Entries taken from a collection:
----

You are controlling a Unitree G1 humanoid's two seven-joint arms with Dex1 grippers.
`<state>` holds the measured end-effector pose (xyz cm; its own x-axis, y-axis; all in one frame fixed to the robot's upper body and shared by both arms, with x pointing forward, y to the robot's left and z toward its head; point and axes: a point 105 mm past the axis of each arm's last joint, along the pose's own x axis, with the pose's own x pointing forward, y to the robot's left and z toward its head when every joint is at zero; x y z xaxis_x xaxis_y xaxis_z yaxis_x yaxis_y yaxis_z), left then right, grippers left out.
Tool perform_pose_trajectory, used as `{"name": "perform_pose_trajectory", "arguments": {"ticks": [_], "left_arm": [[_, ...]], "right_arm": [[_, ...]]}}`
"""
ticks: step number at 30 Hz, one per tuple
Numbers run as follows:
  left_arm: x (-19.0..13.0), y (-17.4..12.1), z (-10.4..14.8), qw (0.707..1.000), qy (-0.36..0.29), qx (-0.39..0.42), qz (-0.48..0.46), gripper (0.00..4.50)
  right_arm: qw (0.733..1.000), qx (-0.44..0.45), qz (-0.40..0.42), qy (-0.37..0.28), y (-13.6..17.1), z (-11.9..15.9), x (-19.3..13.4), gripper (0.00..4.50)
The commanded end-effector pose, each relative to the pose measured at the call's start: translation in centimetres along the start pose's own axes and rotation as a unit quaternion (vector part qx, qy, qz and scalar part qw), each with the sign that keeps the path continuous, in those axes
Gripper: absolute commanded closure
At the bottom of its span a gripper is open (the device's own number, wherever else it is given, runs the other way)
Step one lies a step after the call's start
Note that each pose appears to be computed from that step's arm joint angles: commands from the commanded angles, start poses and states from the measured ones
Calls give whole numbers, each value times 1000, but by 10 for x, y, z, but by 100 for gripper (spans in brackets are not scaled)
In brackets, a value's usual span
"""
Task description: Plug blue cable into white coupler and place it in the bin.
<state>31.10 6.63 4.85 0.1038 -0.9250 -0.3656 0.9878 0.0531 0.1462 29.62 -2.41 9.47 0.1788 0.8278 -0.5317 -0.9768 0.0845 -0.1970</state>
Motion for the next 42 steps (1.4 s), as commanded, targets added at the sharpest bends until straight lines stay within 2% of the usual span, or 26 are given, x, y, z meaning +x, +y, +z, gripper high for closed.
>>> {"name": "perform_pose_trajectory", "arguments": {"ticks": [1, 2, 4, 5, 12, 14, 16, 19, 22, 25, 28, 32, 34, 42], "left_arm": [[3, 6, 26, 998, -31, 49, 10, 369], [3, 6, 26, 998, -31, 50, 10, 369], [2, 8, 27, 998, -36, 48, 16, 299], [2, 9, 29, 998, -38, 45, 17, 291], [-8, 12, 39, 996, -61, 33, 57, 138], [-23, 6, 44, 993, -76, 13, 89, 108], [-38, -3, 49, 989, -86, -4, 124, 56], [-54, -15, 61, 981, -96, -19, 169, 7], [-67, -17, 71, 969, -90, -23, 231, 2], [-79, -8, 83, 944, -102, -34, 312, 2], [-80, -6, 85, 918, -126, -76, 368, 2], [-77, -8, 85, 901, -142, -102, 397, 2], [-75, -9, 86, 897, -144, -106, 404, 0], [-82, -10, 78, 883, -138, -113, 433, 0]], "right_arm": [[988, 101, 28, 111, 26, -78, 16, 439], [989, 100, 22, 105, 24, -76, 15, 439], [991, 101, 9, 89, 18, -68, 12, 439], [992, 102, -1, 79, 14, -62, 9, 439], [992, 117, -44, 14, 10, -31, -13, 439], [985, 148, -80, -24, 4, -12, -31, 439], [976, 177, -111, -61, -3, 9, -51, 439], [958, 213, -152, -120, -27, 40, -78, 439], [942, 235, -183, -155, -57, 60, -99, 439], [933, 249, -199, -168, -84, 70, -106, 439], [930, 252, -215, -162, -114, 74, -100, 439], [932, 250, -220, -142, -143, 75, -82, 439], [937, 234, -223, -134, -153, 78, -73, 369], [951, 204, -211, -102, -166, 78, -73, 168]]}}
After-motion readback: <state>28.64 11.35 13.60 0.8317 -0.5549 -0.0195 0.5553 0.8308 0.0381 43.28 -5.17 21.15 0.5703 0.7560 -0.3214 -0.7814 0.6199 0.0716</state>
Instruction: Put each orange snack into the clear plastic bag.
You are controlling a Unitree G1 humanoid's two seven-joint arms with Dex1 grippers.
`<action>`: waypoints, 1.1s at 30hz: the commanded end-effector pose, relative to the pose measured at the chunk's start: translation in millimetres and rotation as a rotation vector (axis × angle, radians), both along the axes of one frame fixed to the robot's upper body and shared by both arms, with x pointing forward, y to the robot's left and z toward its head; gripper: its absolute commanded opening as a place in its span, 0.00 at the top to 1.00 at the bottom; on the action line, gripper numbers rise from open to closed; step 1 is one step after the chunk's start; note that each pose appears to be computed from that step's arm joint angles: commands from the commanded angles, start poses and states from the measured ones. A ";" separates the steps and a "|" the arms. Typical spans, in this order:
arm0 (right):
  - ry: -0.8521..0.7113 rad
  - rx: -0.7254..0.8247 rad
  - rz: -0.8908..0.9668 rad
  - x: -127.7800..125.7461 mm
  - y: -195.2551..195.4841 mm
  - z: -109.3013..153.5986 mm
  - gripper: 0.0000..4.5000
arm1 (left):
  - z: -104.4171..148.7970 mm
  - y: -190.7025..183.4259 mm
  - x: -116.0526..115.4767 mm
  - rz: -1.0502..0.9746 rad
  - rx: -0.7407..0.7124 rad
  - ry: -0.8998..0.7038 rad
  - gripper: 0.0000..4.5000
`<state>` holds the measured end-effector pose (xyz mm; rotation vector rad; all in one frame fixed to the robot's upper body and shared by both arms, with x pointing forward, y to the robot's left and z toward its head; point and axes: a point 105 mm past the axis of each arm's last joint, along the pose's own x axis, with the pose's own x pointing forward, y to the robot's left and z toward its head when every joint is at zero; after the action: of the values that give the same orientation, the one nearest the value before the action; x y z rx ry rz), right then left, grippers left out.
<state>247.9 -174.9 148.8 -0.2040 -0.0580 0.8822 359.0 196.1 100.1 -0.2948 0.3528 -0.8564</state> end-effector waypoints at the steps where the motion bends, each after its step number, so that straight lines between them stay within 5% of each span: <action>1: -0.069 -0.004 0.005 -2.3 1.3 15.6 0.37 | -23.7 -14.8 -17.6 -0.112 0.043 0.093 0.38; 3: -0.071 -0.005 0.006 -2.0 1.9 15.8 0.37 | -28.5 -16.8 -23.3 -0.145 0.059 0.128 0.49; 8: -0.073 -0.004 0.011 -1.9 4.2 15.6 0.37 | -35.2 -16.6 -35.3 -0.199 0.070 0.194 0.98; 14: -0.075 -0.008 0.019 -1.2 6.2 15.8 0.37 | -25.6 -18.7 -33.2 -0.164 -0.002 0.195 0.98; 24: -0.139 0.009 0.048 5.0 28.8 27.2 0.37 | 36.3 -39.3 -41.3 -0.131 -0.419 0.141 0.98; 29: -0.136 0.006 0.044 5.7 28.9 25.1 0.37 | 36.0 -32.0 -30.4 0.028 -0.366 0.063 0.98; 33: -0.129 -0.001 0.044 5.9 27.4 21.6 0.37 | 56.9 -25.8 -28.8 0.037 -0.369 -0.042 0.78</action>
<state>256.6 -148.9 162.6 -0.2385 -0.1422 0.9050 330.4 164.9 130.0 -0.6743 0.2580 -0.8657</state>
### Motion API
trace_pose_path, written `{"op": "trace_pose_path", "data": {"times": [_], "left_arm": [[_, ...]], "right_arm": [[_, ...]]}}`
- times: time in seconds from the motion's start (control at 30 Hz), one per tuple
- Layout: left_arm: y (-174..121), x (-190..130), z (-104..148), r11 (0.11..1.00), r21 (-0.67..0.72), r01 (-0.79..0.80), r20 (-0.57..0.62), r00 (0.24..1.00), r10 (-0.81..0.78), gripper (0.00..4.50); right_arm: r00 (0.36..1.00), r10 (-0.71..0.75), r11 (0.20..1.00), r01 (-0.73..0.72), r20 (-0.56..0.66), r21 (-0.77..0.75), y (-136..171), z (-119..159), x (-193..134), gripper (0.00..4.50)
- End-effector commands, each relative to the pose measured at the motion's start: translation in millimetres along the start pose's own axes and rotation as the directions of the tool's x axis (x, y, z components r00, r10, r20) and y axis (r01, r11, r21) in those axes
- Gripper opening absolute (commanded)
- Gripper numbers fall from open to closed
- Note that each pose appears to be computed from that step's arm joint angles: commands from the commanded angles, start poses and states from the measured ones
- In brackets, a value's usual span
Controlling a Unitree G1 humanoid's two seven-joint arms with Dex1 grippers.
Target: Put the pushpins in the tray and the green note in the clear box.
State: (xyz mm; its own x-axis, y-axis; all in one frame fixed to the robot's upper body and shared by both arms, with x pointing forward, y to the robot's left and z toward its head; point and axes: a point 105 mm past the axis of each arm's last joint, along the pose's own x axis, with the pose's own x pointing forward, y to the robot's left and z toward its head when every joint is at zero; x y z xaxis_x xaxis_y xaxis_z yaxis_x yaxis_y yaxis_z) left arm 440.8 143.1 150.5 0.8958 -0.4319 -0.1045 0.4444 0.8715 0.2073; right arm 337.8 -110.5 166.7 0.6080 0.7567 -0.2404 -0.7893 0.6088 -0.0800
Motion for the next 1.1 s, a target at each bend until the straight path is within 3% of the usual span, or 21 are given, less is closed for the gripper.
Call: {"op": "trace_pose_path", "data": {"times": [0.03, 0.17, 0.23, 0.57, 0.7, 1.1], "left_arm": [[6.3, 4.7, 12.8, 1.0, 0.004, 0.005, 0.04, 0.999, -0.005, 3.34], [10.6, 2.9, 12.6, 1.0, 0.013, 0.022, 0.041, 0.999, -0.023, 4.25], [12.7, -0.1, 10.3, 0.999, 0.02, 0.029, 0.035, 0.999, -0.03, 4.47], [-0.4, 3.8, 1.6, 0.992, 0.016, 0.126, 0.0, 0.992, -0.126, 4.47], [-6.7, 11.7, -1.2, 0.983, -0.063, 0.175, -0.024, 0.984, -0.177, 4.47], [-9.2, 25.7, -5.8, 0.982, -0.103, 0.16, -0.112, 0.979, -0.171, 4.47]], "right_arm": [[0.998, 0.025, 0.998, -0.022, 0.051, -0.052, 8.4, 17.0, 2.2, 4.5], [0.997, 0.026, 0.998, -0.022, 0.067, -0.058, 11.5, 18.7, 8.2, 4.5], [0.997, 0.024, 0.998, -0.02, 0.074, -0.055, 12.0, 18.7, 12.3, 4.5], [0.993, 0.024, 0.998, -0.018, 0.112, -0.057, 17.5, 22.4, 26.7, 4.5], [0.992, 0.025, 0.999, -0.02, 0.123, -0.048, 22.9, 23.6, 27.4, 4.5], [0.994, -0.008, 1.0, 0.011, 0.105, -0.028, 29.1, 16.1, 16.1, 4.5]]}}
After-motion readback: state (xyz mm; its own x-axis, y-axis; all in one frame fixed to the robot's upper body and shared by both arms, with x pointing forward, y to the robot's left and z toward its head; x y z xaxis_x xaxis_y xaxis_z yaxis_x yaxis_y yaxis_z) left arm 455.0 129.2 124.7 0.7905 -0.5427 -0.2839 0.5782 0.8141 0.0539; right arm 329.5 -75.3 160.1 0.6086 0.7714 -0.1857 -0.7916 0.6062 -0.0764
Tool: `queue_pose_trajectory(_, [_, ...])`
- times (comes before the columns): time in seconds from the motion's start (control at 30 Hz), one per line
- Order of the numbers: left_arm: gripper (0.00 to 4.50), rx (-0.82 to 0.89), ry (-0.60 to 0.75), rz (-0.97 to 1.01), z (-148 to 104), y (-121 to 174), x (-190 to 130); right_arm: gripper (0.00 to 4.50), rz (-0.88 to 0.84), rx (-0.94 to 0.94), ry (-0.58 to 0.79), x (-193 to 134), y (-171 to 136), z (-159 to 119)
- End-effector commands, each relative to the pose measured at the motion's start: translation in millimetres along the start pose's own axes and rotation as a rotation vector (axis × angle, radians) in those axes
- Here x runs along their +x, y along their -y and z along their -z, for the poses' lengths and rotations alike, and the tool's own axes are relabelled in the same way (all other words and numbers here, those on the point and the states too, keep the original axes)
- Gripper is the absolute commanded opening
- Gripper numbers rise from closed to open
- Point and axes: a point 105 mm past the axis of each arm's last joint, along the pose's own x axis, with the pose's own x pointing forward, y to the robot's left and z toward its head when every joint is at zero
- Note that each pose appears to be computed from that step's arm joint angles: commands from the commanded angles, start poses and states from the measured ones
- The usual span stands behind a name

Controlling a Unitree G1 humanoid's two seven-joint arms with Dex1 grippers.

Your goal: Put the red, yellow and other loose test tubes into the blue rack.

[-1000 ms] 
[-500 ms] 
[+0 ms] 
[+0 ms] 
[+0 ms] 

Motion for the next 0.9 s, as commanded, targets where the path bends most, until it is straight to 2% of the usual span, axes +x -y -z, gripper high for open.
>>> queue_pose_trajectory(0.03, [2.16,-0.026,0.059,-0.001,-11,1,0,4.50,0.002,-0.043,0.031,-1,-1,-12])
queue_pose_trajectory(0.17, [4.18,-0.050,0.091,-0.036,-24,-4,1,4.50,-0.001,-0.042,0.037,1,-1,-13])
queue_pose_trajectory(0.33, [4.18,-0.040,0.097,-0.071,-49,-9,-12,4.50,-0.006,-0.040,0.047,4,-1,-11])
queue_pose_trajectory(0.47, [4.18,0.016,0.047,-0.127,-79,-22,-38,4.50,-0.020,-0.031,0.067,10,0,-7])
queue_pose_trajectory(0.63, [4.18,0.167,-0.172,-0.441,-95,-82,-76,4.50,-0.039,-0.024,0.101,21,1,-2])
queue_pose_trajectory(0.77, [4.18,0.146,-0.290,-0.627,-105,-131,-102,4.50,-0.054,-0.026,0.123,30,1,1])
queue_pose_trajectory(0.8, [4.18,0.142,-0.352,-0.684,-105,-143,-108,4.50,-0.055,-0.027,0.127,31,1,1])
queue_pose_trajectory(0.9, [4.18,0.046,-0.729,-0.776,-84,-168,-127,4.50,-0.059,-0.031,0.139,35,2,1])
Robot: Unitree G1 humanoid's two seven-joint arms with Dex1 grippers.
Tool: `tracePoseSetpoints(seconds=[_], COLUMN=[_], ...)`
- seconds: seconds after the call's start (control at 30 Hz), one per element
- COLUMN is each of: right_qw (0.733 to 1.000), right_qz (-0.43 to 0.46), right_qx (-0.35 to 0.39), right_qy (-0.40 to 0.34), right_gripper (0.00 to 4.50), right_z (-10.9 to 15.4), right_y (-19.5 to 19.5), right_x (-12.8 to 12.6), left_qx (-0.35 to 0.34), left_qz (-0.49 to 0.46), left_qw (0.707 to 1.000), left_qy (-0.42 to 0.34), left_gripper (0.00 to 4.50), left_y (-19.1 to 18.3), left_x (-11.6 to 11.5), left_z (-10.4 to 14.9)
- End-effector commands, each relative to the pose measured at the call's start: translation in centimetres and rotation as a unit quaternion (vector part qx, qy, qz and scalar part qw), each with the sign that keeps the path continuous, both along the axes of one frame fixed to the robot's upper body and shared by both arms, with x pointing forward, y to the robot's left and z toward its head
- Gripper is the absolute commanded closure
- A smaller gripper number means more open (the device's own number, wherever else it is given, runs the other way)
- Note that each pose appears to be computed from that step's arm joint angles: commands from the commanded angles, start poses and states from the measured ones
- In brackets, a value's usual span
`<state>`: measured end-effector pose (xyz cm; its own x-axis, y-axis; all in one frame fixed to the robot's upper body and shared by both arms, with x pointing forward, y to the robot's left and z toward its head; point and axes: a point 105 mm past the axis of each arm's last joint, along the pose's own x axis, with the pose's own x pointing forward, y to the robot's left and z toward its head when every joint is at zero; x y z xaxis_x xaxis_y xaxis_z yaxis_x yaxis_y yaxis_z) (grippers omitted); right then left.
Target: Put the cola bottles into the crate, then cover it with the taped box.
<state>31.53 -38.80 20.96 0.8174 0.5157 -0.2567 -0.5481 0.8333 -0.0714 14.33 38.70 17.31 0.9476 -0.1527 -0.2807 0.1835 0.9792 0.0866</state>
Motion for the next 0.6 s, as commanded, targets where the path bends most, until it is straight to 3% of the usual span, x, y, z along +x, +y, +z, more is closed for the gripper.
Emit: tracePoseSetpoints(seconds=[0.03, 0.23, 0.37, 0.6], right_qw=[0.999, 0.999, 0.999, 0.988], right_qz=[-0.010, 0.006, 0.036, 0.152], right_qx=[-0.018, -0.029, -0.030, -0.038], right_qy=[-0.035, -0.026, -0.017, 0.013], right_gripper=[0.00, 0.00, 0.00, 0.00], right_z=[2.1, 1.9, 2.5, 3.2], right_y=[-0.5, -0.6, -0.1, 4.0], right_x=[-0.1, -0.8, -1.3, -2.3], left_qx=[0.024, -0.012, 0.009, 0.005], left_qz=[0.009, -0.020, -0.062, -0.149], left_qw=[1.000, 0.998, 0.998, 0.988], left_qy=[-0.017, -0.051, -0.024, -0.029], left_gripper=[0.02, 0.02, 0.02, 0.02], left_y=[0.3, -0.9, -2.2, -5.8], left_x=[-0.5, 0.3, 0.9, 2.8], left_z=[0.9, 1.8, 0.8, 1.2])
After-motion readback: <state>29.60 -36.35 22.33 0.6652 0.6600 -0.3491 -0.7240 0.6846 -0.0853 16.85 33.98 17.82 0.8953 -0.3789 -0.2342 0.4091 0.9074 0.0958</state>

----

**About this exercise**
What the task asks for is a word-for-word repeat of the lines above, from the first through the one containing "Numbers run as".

**Solution to the problem**
You are controlling a Unitree G1 humanoid's two seven-joint arms with Dex1 grippers.
`<state>` holds the measured end-effector pose (xyz cm; its own x-axis, y-axis; all in one frame fixed to the robot's upper body and shared by both arms, with x pointing forward, y to the robot's left and z toward its head; point and axes: a point 105 mm past the axis of each arm's last joint, along the pose's own x axis, with the pose's own x pointing forward, y to the robot's left and z toward its head when every joint is at zero; x y z xaxis_x xaxis_y xaxis_z yaxis_x yaxis_y yaxis_z), left then right, grippers left out.
Tool perform_pose_trajectory, used as `{"name": "perform_pose_trajectory", "arguments": {"ticks": [_], "left_arm": [[_, ...]], "right_arm": [[_, ...]]}}`
"""
ticks: step number at 30 Hz, one per tuple
Numbers run as follows:

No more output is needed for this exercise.